Der 9. Senat des Bundesverwaltungsgerichts hat
am 22. August 1980
durch
den Vorsitzenden Richter am Bundesverwaltungsgericht Dr. Heinrich,
den Richter am Bundesverwaltungsgericht Dr. Paul und
die Richterin am Bundesverwaltungsgericht Dr. Eckstein
beschlossen:
Tenor:
Die Beschwerde des Klägers gegen die Nichtzulassung der Revision in dem Urteil des Bayerischen Verwaltungsgerichts Ansbach vom 11. März 1980 wird zurückgewiesen.
Der Kläger trägt die Kosten des Beschwerdeverfahrens.
Der Wert des Streitgegenstandes wird für das Beschwerdeverfahren auf 4.000 DM festgesetzt.
Gründe
Die Beschwerde, deren Prüfung gemäß § 135 in Verbindung mit § 132 Abs. 3 Satz 3 VwGO auf die in ihr geltend gemachten Zulassungsgründe nach § 132 Abs. 2 VwGO beschränkt ist, ist nicht begründet.
Die Sache hat nicht die vom Kläger allein geltend gemachte grundsätzliche Bedeutung. Grundsätzliche Bedeutung im Sinne von § 132 Abs. 2 Nr. 1 VwGO kommt einer Sache zu, wenn sie Rechtsfragen aufwirft, die im Interesse der Einheit oder der Fortentwicklung des Rechts revisionsgerichtlicher Klärung bedürfen.

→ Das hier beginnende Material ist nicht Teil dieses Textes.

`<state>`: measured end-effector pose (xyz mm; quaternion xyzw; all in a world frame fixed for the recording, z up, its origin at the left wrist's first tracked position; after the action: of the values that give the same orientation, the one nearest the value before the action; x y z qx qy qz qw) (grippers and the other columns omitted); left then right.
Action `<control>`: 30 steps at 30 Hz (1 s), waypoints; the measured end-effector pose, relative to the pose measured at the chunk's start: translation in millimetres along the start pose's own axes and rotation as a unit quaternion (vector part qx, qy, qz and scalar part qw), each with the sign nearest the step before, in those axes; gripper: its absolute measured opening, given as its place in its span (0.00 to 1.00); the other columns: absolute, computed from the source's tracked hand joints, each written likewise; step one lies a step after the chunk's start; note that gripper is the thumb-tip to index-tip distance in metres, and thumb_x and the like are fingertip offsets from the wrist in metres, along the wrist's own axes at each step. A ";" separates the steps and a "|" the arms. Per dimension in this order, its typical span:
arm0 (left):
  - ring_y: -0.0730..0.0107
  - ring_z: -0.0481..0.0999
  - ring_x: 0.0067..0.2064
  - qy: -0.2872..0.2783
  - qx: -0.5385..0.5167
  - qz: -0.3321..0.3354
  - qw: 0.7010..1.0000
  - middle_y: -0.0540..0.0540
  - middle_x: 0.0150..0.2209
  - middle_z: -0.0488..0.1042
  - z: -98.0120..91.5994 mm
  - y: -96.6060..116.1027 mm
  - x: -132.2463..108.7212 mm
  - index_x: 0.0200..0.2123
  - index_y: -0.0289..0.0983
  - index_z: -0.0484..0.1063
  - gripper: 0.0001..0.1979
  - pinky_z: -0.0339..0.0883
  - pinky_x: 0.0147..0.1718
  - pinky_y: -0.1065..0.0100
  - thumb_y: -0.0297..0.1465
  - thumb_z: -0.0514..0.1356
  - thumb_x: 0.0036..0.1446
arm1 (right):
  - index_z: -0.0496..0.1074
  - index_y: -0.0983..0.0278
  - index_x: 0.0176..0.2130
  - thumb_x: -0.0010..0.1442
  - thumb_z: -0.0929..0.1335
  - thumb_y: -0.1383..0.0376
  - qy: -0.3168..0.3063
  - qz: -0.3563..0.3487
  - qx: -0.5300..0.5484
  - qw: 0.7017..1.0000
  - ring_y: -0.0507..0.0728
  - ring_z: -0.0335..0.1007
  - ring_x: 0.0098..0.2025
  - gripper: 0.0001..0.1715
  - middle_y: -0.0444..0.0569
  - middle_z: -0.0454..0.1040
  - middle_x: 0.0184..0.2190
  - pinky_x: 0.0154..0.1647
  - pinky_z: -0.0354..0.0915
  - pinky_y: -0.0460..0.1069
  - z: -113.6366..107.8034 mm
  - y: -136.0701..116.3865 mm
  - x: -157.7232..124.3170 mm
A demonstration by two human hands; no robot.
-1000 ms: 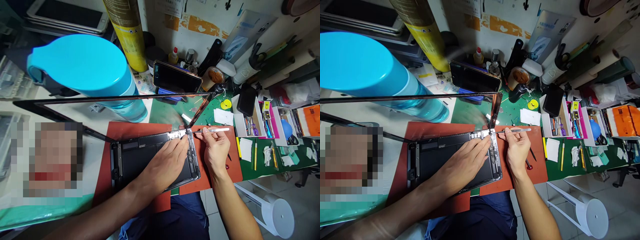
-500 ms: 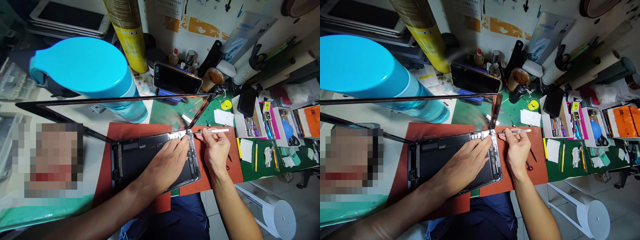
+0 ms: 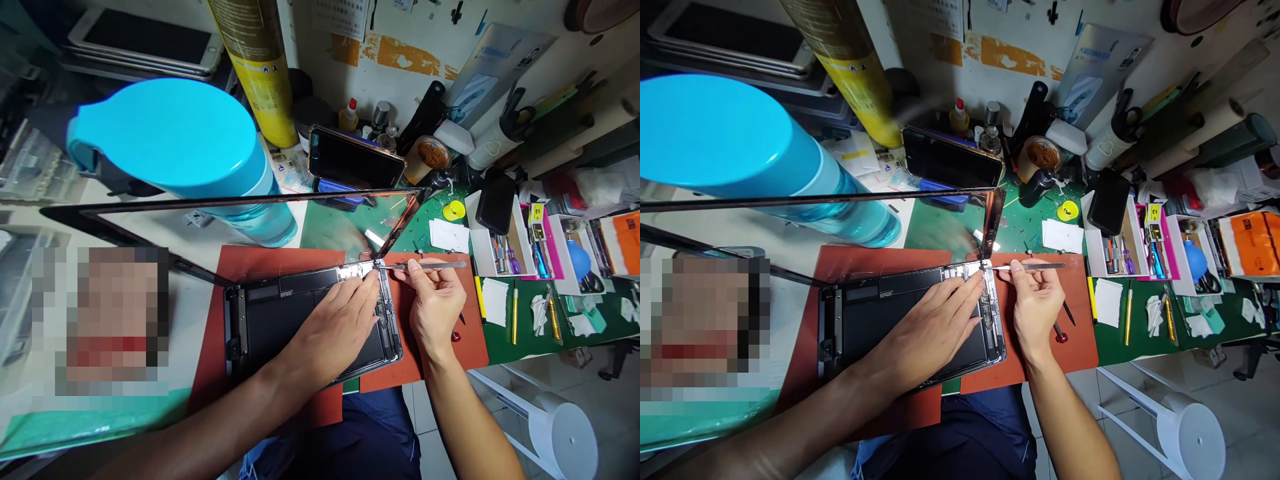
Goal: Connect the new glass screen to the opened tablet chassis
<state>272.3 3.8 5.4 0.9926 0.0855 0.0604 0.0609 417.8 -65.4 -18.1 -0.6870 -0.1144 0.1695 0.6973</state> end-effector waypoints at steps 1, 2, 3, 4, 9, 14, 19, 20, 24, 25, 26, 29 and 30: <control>0.51 0.74 0.60 -0.003 0.000 -0.002 1.000 0.33 0.68 0.71 0.5 -0.1 0.2 0.69 0.24 0.64 0.28 0.70 0.60 0.54 0.34 0.56 0.74 | 0.77 0.63 0.38 0.59 0.80 0.59 0.000 -0.003 -0.002 1.000 0.57 0.86 0.36 0.14 0.43 0.81 0.32 0.45 0.83 0.54 0.7 -1.0 -0.2; 0.51 0.74 0.60 -0.004 0.000 -0.003 1.000 0.33 0.68 0.71 0.8 0.0 0.3 0.69 0.24 0.65 0.28 0.69 0.60 0.54 0.35 0.56 0.74 | 0.77 0.63 0.38 0.60 0.80 0.59 0.000 -0.005 -0.003 1.000 0.56 0.86 0.36 0.14 0.43 0.82 0.32 0.45 0.83 0.53 1.4 -1.6 -0.3; 0.51 0.74 0.59 -0.004 0.000 -0.004 1.000 0.33 0.68 0.71 0.9 0.0 0.4 0.69 0.24 0.65 0.28 0.69 0.60 0.54 0.35 0.56 0.74 | 0.77 0.63 0.38 0.60 0.80 0.59 -0.001 -0.006 -0.006 1.000 0.56 0.86 0.36 0.14 0.43 0.82 0.32 0.44 0.83 0.53 1.9 -2.0 -0.3; 0.51 0.74 0.59 -0.005 0.000 -0.003 1.000 0.33 0.68 0.70 1.2 0.2 0.5 0.69 0.24 0.65 0.28 0.69 0.60 0.54 0.35 0.56 0.74 | 0.77 0.63 0.38 0.60 0.80 0.59 0.000 -0.006 -0.010 1.000 0.56 0.86 0.35 0.14 0.43 0.82 0.32 0.44 0.83 0.53 2.1 -2.2 -0.4; 0.50 0.73 0.61 -0.012 -0.004 -0.003 1.000 0.31 0.68 0.69 3.6 0.6 0.4 0.70 0.23 0.63 0.29 0.69 0.60 0.53 0.35 0.56 0.74 | 0.76 0.63 0.39 0.61 0.79 0.57 0.013 -0.011 -0.030 0.999 0.58 0.87 0.35 0.15 0.45 0.83 0.33 0.43 0.83 0.53 0.6 -4.9 -1.9; 0.49 0.73 0.60 -0.010 -0.015 -0.007 1.000 0.32 0.68 0.70 3.5 0.6 0.2 0.70 0.23 0.63 0.29 0.69 0.61 0.53 0.35 0.57 0.73 | 0.76 0.62 0.38 0.60 0.80 0.58 0.018 -0.014 -0.042 0.999 0.59 0.87 0.35 0.15 0.45 0.83 0.31 0.39 0.81 0.51 0.7 -8.6 -4.4; 0.49 0.72 0.62 -0.012 -0.025 -0.013 1.000 0.32 0.69 0.69 3.9 0.1 0.5 0.70 0.23 0.63 0.28 0.68 0.61 0.52 0.34 0.55 0.74 | 0.77 0.62 0.38 0.60 0.80 0.59 0.002 -0.012 -0.049 0.999 0.58 0.87 0.35 0.13 0.45 0.84 0.31 0.41 0.81 0.51 4.1 -6.9 -5.7; 0.49 0.72 0.62 -0.011 -0.027 -0.014 0.999 0.32 0.69 0.69 3.9 -0.2 0.7 0.70 0.24 0.63 0.28 0.68 0.61 0.52 0.34 0.55 0.74 | 0.77 0.62 0.38 0.61 0.79 0.59 0.002 -0.012 -0.054 0.998 0.58 0.87 0.35 0.13 0.46 0.85 0.32 0.41 0.81 0.51 4.1 -6.7 -6.0; 0.50 0.72 0.63 -0.002 -0.040 -0.013 0.999 0.33 0.69 0.69 3.0 -0.5 1.3 0.70 0.25 0.63 0.27 0.68 0.63 0.53 0.34 0.56 0.74 | 0.77 0.62 0.39 0.61 0.79 0.58 0.000 -0.013 -0.060 0.998 0.59 0.87 0.36 0.14 0.46 0.85 0.32 0.41 0.81 0.52 4.5 -6.6 -6.5; 0.49 0.72 0.63 0.001 -0.045 -0.013 0.999 0.33 0.69 0.69 2.5 -0.8 1.1 0.70 0.25 0.63 0.27 0.68 0.63 0.52 0.34 0.56 0.74 | 0.77 0.62 0.39 0.61 0.79 0.58 0.001 -0.013 -0.057 0.998 0.59 0.87 0.36 0.14 0.46 0.85 0.32 0.41 0.81 0.52 4.0 -6.6 -6.3; 0.49 0.72 0.64 0.005 -0.049 -0.014 0.999 0.33 0.69 0.69 1.9 -1.2 0.7 0.69 0.26 0.63 0.27 0.68 0.63 0.52 0.34 0.56 0.74 | 0.77 0.62 0.39 0.61 0.79 0.58 0.003 -0.013 -0.052 0.999 0.59 0.87 0.36 0.14 0.46 0.85 0.32 0.41 0.81 0.52 3.1 -6.5 -6.0; 0.50 0.72 0.64 0.027 -0.064 -0.011 0.998 0.33 0.68 0.71 -2.4 -2.2 -1.1 0.69 0.27 0.64 0.25 0.69 0.63 0.52 0.34 0.55 0.74 | 0.76 0.62 0.38 0.60 0.80 0.58 0.011 -0.014 -0.033 0.999 0.59 0.87 0.35 0.14 0.45 0.83 0.32 0.41 0.81 0.52 -0.9 -5.7 -4.4; 0.51 0.73 0.64 0.036 -0.069 -0.007 0.997 0.33 0.67 0.71 -4.6 -2.2 -1.8 0.68 0.27 0.64 0.25 0.69 0.63 0.52 0.34 0.55 0.75 | 0.76 0.62 0.38 0.60 0.80 0.59 0.013 -0.016 -0.027 0.999 0.59 0.87 0.36 0.14 0.44 0.83 0.32 0.41 0.81 0.51 -2.1 -5.5 -3.9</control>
<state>269.7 6.1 9.4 0.9825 0.0906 0.1017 0.1268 415.5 -68.9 -12.4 -0.7056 -0.1208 0.1466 0.6827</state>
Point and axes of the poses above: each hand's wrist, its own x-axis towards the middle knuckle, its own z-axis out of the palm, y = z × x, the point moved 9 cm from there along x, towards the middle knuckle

Diesen Voraussetzungen genügt die vom Kläger vorgetragene Frage nicht, "ob, wenn grundsätzlich Verfolgungsmaßnahmen in einem bestimmten Gebiet eines Staates zu befürchten sind, der Asylbewerber darauf verwiesen werden kann, in ein anderes Teilgebiet seines Heimatstaates auszuweichen", in dem ihm Verfolgung nicht droht. In der Rechtsprechung des Bundesverwaltungsgerichts ist bereits wiederholt grundsätzlich geklärt, daß ein Ausländer, der allenfalls in einem Teilgebiet seines Heimatstaates politische Verfolgung befürchten muß, im übrigen Staatsgebiet insoweit aber ungefährdet ist, keines Schutzes vor Verfolgung im Ausland bedarf und daher keinen Anspruch auf Asyl nach Art. 16 Abs. 2 Satz 2 GG und § 28 AuslG hat.
Die Kostenentscheidung beruht auf § 154 Abs. 2 VwGO, [...].
Streitwertbeschluss:
Der Wert des Streitgegenstandes wird für das Beschwerdeverfahren auf 4.000 DM festgesetzt.
[D]ie Festsetzung des Wertes des Streitgegenstandes [beruht] auf § 13 Abs. 1 GKG.